Here are the key implications of the EUDR for companies:

  • Due diligence requirement: Companies must perform due diligence to ensure that the products they market or export do not originate from deforested or degraded land. This entails a comprehensive assessment of the supply chain to verify the sustainability and legality of sourced products, including tracing the origin of raw materials.
  • Compliance with relevant legislation: Besides meeting the requirements of the EUDR, companies must ensure that their products comply with relevant legislation in the country of production. This includes adherence to environmental regulations, respect for human rights, and compliance with labour standards.
  • Challenges faced by companies:
    • Identifying high-impact products: One of the challenges companies face is identifying products and raw materials with the highest environmental impact. This requires thorough analysis and assessment to prioritise sustainability initiatives and mitigate risks associated with deforestation.
    • Adapting to regulatory changes: Companies must build implementation plans and due diligence processes for their supply chains to regulatory changes. This includes staying updated with evolving legislation, incorporating new sustainability standards, and adjusting practices accordingly to ensure ongoing compliance.
    • Suppliers' support for traceability: A significant 58% of the respondents of our Deforestation Regulation Readiness Report indicate their suppliers' reluctance or incapacity to assist in enhancing traceability efforts, posing a major obstacle to compliance and operational transparency. 

Navigating the requirements of the EUDR demands proactive measures, collaboration across supply chain stakeholders, and a commitment to sustainable practices.

Companies that embrace these challenges as opportunities for positive change can comply with regulatory mandates and enhance their reputation, build consumer trust, and contribute to global efforts towards environmental conservation and responsible business conduct.

What are the specifics of EUDR where Interu can help?

Interu plays a vital role in enhancing the traceability and due diligence processes mandated by the European Union Deforestation Regulation (EUDR). 

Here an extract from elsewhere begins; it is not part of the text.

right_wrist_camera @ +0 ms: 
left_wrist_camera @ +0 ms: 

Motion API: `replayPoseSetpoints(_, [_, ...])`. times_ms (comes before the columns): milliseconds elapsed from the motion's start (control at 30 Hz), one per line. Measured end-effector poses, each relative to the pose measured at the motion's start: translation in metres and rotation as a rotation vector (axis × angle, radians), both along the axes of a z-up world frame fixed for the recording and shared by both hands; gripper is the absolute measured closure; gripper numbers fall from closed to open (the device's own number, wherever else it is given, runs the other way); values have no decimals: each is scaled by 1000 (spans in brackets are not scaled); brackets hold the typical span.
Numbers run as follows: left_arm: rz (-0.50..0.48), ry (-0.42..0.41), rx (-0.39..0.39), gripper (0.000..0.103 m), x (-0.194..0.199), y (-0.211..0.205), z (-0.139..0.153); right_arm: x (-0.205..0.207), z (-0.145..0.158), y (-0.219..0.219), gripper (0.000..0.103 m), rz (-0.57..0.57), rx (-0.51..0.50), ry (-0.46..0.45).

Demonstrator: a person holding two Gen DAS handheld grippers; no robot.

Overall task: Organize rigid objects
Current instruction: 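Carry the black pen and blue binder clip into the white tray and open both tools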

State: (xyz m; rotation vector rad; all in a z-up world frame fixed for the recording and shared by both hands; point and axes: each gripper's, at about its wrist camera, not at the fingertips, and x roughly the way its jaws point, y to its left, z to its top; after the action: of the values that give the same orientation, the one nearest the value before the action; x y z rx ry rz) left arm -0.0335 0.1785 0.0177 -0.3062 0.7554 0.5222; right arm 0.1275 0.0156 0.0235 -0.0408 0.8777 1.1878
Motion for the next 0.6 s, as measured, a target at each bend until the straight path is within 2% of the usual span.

Here's how Interu contributes to addressing the specific requirements of the EUDR:

  • Enhanced traceability: Interu's technology enables comprehensive traceability throughout the supply chain, allowing companies to track the origin and journey of products from source to market. This level of transparency is crucial for verifying compliance with the EUDR's sustainability and legality standards.
  • Due diligence support: Interu facilitates due diligence efforts by providing a robust platform for securely collecting, storing, sharing and verifying products' sustainability credentials. This includes gathering essential information, such as commodity descriptions, countries of production, geographical coordinates, and risk assessment data, as required by the EUDR.
  • Partnership collaborations: Interu recognises the complexity of addressing deforestation challenges and acknowledges the need for best-of-breed solutions to collaborate effectively. Through strategic partnerships with entities like Orbify and DoubleHelix, Interu leverages synergies and expertise to strengthen its traceability capabilities and enhance due diligence processes.
  • Client information integration: Interu's platform allows for seamless integration of additional client-specific information for EUDR compliance. This flexibility enables companies to gather and incorporate relevant data points tailored to their unique supply chain requirements, ensuring thorough due diligence practices.

As companies navigate the intricacies of EUDR compliance, Interu serves as a trusted partner in streamlining traceability efforts, enhancing due diligence practices, and fostering collaboration across industry stakeholders.

By leveraging advanced technologies and strategic partnerships, Interu empowers businesses to meet the specific requirements of the EUDR while promoting sustainability, transparency, and responsible sourcing practices.